Manager Raul Dominguez said Jasson Domínguez has handled his rehab well and that he’s in “really good shape.” He added that it’s clear that Jasson Domínguez has been working on his timing at the plate.

“His throwing to the bases looks really, really good,” Raul Dominguez said. “He looks really, really healthy. He looks normal. I’m just trying to be in communication with him: ‘How do you feel after you throw? How do you feel the next day?’ And he’s in a really good spot right now.”

This time last year, Jasson Domínguez was a member of the Double-A squad, and he was in a rough spot. He was hitting just .204 with seven homers, 24 RBIs and a .751 OPS through 42 games. But then he turned it around. Over his final 76 minor-league games, he hit .295 with eight home runs and a .827 OPS.

Raul Dominguez also managed the Somerset Patriots last year. He’s spent just about as much time as anybody with Jasson Domínguez. What stands out most about the phenom that fans don’t get to see?

‘Personality,” Raul Dominguez said. “Maturity. I said that last year. It seems that with the age that he has, it’s like he’s a professional — 30 years old with 10 years experience in the big leagues.”

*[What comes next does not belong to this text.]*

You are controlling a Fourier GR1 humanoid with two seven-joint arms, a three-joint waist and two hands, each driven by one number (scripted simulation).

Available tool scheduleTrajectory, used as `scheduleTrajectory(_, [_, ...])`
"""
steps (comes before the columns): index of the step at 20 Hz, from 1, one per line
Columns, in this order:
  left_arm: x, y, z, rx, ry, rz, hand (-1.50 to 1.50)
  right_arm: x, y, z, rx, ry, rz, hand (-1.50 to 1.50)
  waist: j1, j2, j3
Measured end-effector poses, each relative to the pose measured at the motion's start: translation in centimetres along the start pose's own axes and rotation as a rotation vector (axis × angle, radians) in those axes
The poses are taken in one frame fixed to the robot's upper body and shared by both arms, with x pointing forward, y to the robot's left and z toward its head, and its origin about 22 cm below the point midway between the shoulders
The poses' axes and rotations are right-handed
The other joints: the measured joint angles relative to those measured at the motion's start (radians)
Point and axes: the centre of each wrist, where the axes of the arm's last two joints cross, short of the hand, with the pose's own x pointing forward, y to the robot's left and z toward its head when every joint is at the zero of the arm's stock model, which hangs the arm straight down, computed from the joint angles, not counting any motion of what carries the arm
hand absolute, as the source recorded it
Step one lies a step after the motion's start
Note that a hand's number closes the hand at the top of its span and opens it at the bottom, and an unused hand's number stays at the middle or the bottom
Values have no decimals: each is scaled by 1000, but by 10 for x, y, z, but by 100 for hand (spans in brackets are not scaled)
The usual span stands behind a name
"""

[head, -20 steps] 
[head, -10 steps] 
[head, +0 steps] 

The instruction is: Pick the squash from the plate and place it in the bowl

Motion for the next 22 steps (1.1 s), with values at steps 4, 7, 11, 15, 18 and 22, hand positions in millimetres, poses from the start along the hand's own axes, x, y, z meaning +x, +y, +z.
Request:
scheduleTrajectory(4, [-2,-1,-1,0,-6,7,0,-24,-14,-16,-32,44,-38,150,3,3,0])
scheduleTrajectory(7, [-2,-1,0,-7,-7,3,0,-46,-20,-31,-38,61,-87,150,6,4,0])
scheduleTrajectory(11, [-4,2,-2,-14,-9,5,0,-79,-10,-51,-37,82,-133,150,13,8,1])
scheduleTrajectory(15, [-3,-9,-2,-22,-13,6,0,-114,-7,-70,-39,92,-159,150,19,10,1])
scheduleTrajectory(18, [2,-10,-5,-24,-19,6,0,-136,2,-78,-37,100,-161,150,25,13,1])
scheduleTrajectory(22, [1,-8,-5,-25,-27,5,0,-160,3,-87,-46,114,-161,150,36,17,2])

Jasson Domínguez might need to wait just a bit longer to get more experience in the big leagues, however. He seems fine with that. One of the biggest obstacles he faced in his rehab, he said, was fighting the urge to go full effort too early.

“Being patient,” he said, was the hardest part. “The first time, when you’re ready, you want to go play, but you’ve got to be patient and make everything right.

And it seems likely that Jasson Domínguez will have to wait in Triple A until everything is right for him to return to the Bronx.